Task statement: Beneath this instruction is a block of data; output from it exactly the lines that run from the one containing "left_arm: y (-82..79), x" through the one containing "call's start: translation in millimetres", inclusive.

Data supplied:
┄┄┄┄┄┄
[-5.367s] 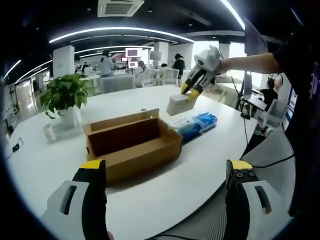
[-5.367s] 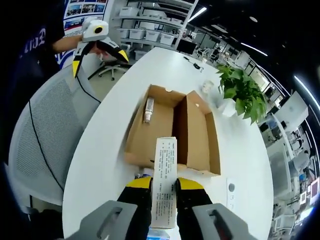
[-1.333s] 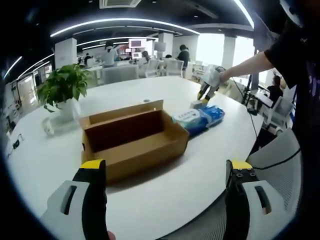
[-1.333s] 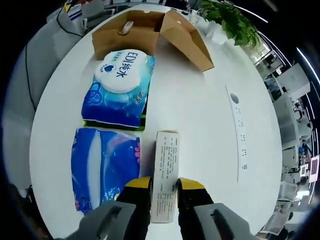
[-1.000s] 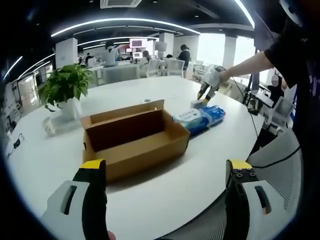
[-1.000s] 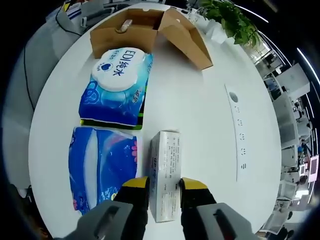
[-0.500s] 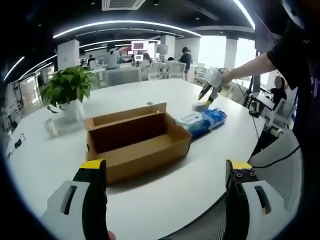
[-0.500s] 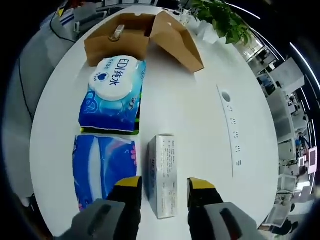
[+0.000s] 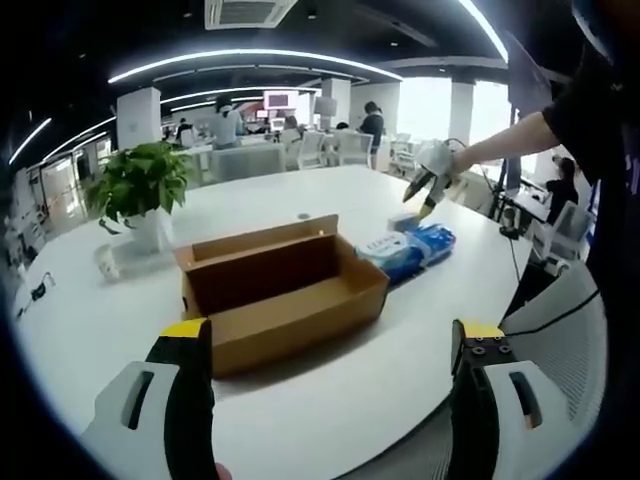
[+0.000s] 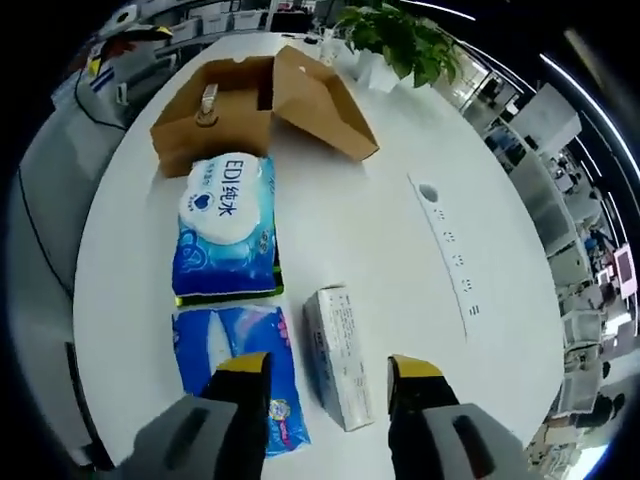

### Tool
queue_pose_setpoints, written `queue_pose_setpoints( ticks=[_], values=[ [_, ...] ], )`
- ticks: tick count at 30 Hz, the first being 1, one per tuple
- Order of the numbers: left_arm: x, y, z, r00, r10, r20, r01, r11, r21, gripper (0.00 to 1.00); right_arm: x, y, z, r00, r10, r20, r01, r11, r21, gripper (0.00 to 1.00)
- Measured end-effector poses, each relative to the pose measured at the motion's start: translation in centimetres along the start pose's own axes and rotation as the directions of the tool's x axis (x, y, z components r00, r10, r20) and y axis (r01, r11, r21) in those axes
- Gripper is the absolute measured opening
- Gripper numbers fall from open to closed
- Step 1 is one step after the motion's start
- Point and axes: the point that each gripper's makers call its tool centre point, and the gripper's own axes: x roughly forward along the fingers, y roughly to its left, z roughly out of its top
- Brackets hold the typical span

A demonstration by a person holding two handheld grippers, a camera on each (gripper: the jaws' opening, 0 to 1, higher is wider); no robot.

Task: Operate the shoe box by opening the lid, removing the specified soft item, and placing it in the target area until the item is outside and the box remains undamaged.

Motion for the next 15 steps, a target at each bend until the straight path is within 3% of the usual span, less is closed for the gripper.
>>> queue_pose_setpoints(
  ticks=[7,15],
  values=[
    [-0.3,0.8,0.1,1.0,0.007,0.006,-0.007,1.0,0.005,0.99,-0.9,1.6,0.8,0.999,0.0,0.046,-0.005,0.995,0.101,0.55],
    [-0.7,2.3,0.3,1.0,0.015,0.003,-0.015,1.0,0.005,0.97,-2.0,3.3,1.8,0.996,-0.018,0.09,0.004,0.989,0.151,0.68]
  ],
)
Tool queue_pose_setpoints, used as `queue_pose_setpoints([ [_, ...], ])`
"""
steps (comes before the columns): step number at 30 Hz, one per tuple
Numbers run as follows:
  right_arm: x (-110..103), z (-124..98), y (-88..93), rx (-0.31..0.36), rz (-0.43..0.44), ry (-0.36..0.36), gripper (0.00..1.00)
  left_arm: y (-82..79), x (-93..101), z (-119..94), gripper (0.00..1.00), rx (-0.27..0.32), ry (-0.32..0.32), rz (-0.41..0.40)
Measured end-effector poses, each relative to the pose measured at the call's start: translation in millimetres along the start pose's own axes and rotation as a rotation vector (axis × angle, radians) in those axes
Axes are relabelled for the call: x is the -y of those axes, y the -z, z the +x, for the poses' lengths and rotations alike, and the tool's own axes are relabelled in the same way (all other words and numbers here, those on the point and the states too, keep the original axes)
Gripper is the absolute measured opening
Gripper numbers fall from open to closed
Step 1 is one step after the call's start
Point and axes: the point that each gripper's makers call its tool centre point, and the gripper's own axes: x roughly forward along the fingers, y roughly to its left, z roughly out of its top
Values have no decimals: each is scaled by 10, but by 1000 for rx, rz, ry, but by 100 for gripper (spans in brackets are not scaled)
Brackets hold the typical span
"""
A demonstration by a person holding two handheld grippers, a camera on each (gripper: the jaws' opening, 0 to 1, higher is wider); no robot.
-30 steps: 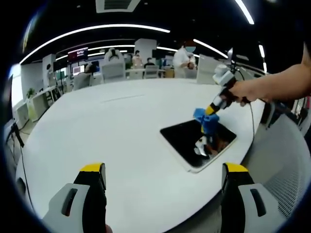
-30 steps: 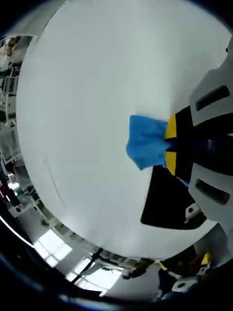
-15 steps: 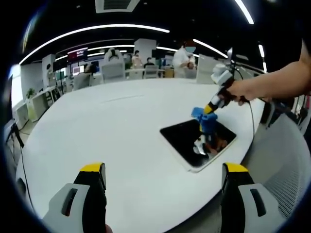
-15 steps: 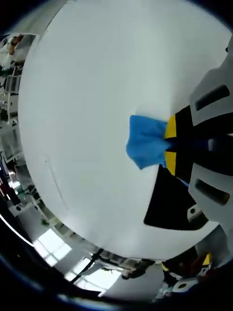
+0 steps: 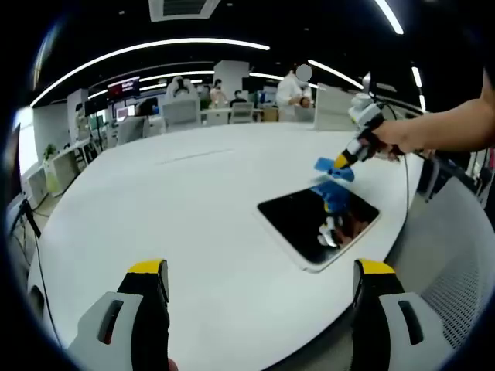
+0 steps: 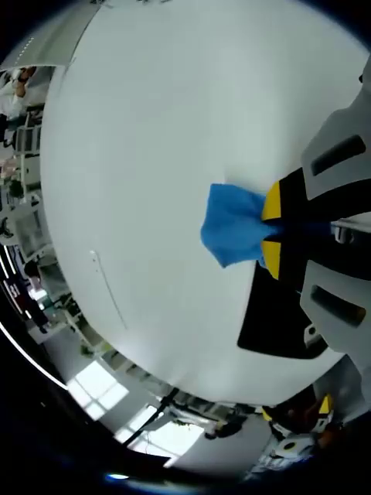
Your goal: Wipe the mirror surface with the cleaning cloth until all visible marks leave the cleaned area.
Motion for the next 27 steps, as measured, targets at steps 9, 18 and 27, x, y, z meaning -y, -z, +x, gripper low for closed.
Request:
queue_pose_setpoints([
  [9,407,-100,113,-4,14,51,2,0,-30,-4,99,1,-13,-4],
  [18,480,-45,252,-30,-42,105,3,11,-34,-15,99,3,-3,-8],
  [27,491,-35,300,11,6,114,4,8,-52,-15,99,10,-2,9],
])
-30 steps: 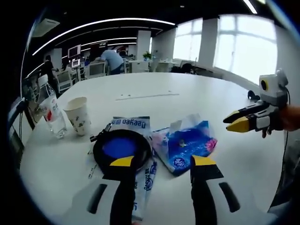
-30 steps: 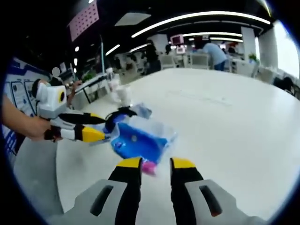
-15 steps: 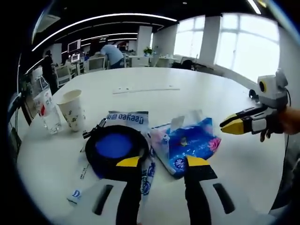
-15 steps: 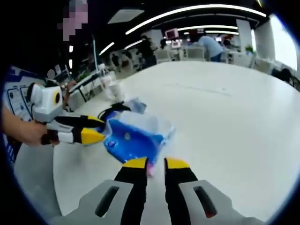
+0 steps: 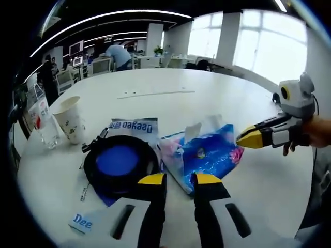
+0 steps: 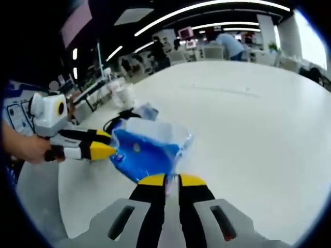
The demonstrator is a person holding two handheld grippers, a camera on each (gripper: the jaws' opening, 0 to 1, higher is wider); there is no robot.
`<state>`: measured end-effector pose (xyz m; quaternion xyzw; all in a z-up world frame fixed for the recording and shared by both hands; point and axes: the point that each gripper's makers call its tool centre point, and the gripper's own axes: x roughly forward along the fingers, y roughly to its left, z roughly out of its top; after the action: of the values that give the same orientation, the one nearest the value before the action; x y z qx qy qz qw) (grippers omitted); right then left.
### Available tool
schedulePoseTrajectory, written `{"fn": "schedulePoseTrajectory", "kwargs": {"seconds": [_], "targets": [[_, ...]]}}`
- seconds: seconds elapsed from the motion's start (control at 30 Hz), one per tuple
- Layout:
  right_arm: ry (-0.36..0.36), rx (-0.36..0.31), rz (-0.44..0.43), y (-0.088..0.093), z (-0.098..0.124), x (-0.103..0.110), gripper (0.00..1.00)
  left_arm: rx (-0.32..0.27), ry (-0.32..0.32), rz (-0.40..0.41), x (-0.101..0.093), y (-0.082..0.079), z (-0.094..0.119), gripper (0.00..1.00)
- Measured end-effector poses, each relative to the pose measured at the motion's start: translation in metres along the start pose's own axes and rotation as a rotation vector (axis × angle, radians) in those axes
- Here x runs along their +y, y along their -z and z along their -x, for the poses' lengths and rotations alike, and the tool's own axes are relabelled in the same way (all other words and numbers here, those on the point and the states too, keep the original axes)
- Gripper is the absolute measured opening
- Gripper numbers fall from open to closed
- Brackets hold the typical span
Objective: Arrange the tabletop items into an orderly group along one side of the table until the central work area is clear of visible clutter.
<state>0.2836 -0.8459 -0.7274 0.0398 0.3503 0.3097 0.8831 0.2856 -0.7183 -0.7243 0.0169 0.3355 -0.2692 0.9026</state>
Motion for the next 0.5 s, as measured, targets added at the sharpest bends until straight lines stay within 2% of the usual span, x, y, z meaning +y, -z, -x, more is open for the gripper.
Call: {"fn": "schedulePoseTrajectory", "kwargs": {"seconds": [0.03,0.3,0.5], "targets": [[-0.002,0.003,0.000,0.001,0.000,0.000,0.03,0.010,0.002,0.001,0.000,0.001,-0.001,0.04],[0.001,-0.011,0.002,-0.004,0.009,-0.002,0.01,0.019,0.000,-0.003,-0.005,-0.004,-0.005,0.03],[0.004,-0.023,-0.007,-0.008,0.016,-0.008,0.00,0.011,0.007,-0.012,-0.009,-0.014,-0.007,0.03]]}}
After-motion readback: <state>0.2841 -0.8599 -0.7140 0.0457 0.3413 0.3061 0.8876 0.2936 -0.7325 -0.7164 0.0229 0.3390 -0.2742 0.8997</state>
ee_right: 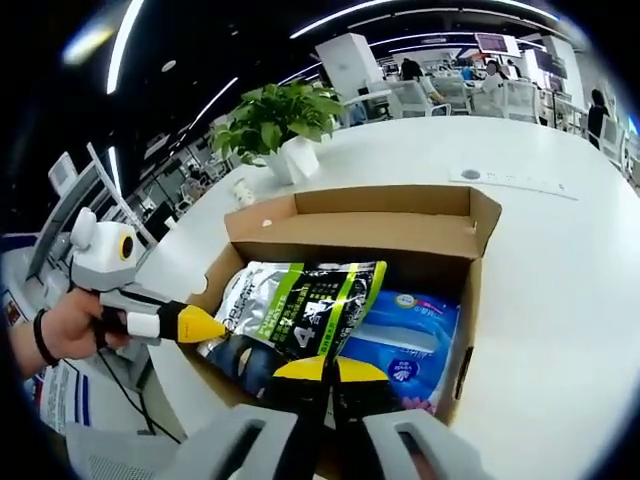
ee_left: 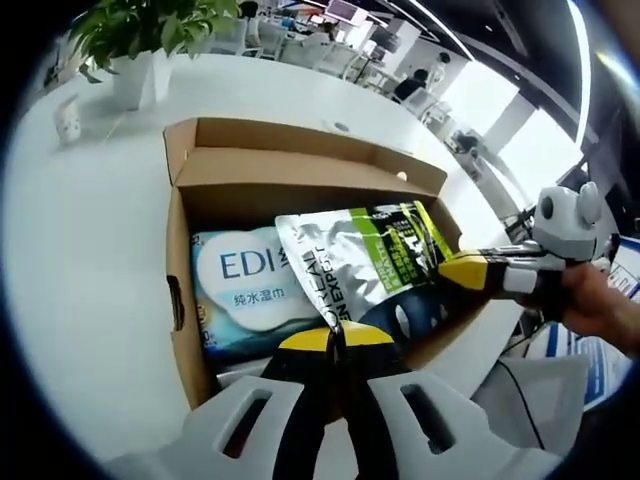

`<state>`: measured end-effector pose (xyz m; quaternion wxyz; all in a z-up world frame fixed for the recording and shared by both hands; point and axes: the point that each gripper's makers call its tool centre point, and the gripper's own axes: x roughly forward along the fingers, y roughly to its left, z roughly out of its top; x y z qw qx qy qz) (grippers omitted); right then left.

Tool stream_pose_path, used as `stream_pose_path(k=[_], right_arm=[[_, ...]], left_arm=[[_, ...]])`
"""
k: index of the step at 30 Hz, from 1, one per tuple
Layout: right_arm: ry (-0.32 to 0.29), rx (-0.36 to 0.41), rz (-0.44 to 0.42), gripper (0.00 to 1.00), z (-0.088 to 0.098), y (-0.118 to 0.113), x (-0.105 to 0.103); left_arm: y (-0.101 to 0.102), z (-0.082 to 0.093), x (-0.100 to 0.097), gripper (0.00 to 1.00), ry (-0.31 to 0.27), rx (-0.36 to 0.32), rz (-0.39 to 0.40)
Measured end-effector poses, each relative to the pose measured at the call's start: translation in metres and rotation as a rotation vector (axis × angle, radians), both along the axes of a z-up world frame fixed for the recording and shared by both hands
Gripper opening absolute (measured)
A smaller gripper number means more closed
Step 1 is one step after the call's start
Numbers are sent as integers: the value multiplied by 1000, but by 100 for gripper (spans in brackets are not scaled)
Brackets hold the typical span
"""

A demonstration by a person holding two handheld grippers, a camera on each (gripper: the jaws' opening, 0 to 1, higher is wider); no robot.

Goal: Operate the shoe box by opening the lid, removing the specified soft item, and placing it in the target area until the item is outside and the box remains undamaged.

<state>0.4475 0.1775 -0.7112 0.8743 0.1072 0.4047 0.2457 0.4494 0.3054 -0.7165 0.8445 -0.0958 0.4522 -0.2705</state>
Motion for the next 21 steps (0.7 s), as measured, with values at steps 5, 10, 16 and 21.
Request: stream_pose_path(k=[5,10,16,21], right_arm=[[-13,2,-15,0,6,-6,-2],[-27,13,-26,0,13,-14,-2],[-38,11,-36,0,19,-25,-5],[-42,8,-53,0,23,-38,-9]], left_arm=[[-6,6,0,1,-14,-11,-12],[-13,12,-1,1,-24,-20,-25],[-25,19,0,1,-37,-29,-48],[-39,25,0,1,-49,-31,-75]])
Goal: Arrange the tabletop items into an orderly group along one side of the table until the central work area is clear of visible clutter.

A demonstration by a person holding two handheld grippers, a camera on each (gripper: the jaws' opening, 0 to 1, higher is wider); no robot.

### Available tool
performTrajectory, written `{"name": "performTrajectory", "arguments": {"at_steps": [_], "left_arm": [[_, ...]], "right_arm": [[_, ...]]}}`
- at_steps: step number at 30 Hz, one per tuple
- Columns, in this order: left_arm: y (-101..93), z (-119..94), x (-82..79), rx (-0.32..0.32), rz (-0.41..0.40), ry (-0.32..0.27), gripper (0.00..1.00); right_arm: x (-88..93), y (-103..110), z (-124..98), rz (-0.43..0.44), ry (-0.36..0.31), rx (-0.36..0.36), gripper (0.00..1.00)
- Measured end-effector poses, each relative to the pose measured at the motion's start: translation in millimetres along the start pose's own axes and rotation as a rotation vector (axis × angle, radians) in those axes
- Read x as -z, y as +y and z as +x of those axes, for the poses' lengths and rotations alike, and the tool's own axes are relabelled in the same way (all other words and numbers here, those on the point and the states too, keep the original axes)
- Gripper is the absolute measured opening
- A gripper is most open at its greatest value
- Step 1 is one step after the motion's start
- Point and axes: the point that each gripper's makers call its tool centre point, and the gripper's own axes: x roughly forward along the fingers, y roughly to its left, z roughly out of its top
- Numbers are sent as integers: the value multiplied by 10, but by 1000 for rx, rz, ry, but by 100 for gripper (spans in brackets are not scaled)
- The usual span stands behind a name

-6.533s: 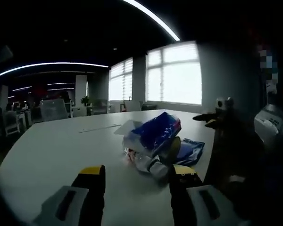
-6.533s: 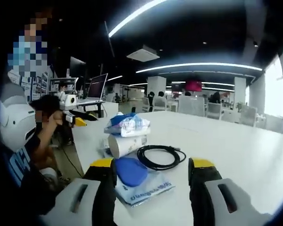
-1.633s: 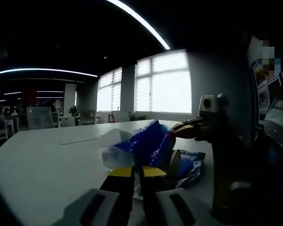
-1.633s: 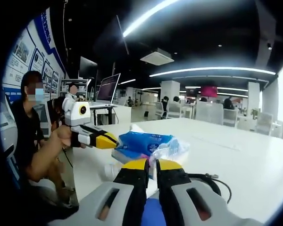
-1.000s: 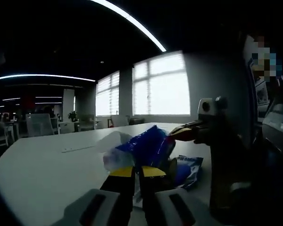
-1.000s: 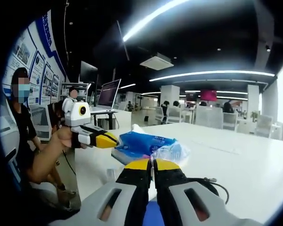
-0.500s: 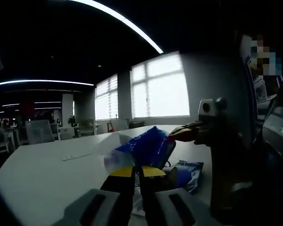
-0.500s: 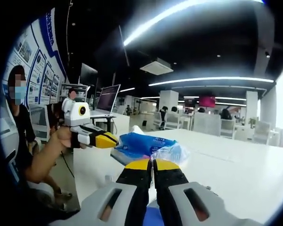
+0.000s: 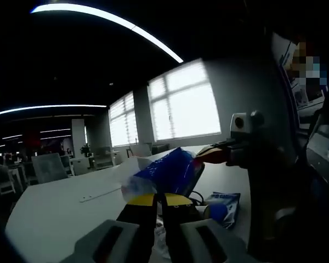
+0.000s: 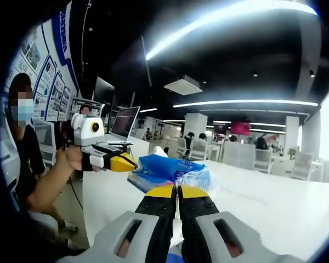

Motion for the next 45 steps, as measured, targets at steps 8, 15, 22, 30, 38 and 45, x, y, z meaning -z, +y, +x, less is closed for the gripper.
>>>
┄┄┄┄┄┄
Output for this exercise:
  left_arm: y (-82..79), x (-93..101), z (-119..94), gripper (0.00..1.00), rx (-0.27..0.32), ry (-0.32..0.32), rz (-0.41..0.40)
Measured end-effector poses, each relative to the pose measured at the call's start: translation in millimetres along the start pose's own axes and rotation as a rotation vector (axis × angle, radians) in those axes

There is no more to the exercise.